Het Hof ziet geen termen voor een proceskostenvergoeding.

6.Beslissing

Het Hof bevestigt de uitspraak van de Rechtbank.
Deze uitspraak is gedaan door mr. P. van der Wal, voorzitter, mr. J.W. baron van Knobelsdorff en mr. G.B.A. Brummer, in tegenwoordigheid van mr. H. de Jong als griffier.
De beslissing is op 8 september 2020 in het openbaar uitgesproken.
De griffier, De voorzitter,
(H. de Jong)
(P. van der Wal)
Afschriften zijn aangetekend per post verzonden op 9 september 2020
Tegen deze uitspraak kunnen beide partijen binnen zes weken na de verzenddatum beroep in cassatie instellen bij
de Hoge Raad der Nederlanden via het webportaal van de Hoge Raadwww.hogeraad.nl.
Bepaalde personen die niet worden vertegenwoordigd door een gemachtigde die beroepsmatig rechtsbijstand verleent, mogen per post beroep in cassatie stellen. Dit zijn natuurlijke personen en verenigingen waarvan de statuten niet zijn opgenomen in een notariële akte. Als zij geen gebruik willen maken van digitaal procederen kunnen deze personen het beroepschrift in cassatie sturen aan
de Hoge Raad der Nederlanden (belastingkamer), postbus 20303, 2500 EH Den Haag.Alle andere personen en gemachtigden die beroepsmatig rechtsbijstand verlenen, zijn in beginsel verplicht digitaal te procederen (zie
www.hogeraad.nl).
Bij het instellen van beroep in cassatie moet het volgende in acht worden genomen:
1. bij het beroepschrift wordt een afschrift van deze uitspraak gevoegd;
2 - ( alleen bij procederen op papier) het beroepschrift moet ondertekend zijn;
3 - het beroepschrift moet ten minste het volgende vermelden:
a. de naam en het adres van de indiener;
b. de dagtekening;
c. een omschrijving van de uitspraak waartegen het beroep in cassatie is gericht;
d. de gronden van het beroep in cassatie.

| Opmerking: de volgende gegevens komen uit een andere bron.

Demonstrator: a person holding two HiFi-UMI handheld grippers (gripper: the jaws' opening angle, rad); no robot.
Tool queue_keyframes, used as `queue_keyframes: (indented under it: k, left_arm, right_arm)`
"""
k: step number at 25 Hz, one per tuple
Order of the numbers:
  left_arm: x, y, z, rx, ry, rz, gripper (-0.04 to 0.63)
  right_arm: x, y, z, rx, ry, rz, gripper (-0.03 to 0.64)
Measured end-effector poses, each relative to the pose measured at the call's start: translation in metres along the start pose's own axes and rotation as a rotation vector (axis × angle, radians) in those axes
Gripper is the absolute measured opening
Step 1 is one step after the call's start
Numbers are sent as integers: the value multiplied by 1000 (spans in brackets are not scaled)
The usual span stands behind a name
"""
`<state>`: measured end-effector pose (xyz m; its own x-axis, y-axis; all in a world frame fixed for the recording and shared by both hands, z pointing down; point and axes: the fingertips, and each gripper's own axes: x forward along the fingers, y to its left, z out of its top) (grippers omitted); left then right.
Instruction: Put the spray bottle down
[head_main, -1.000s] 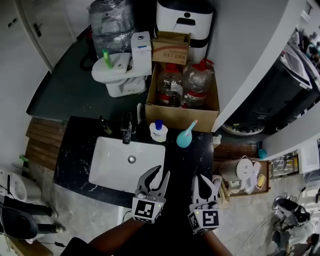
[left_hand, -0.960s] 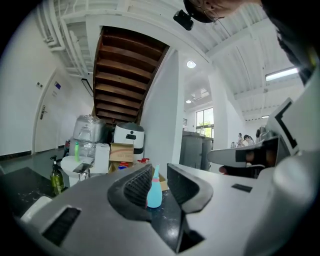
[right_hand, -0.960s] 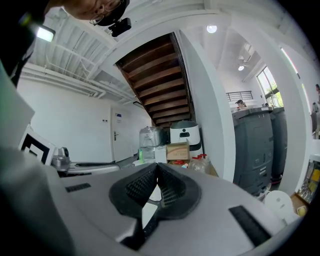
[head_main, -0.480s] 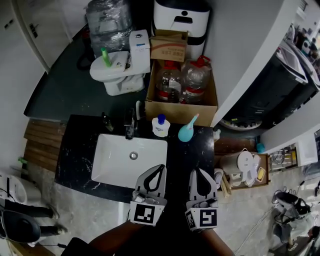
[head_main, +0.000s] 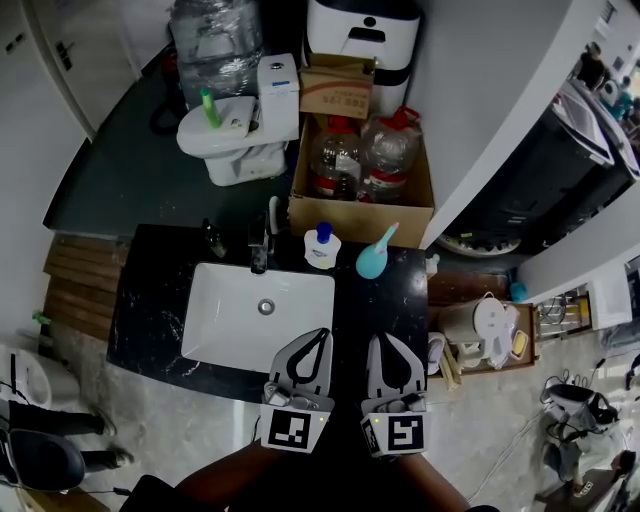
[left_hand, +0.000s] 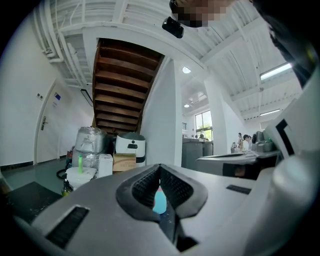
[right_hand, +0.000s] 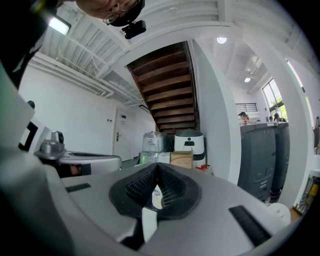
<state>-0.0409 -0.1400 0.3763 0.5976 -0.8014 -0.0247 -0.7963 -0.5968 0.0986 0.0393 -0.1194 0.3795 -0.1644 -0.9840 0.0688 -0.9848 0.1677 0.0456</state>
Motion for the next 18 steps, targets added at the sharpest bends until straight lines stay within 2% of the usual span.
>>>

Voor het instellen van beroep in cassatie is griffierecht verschuldigd. Na het instellen van beroep in cassatie ontvangt de indiener een nota griffierecht van de griffier van de Hoge Raad. In het cassatieberoepschrift kan de Hoge Raad verzocht worden om de wederpartij te veroordelen in de proceskosten.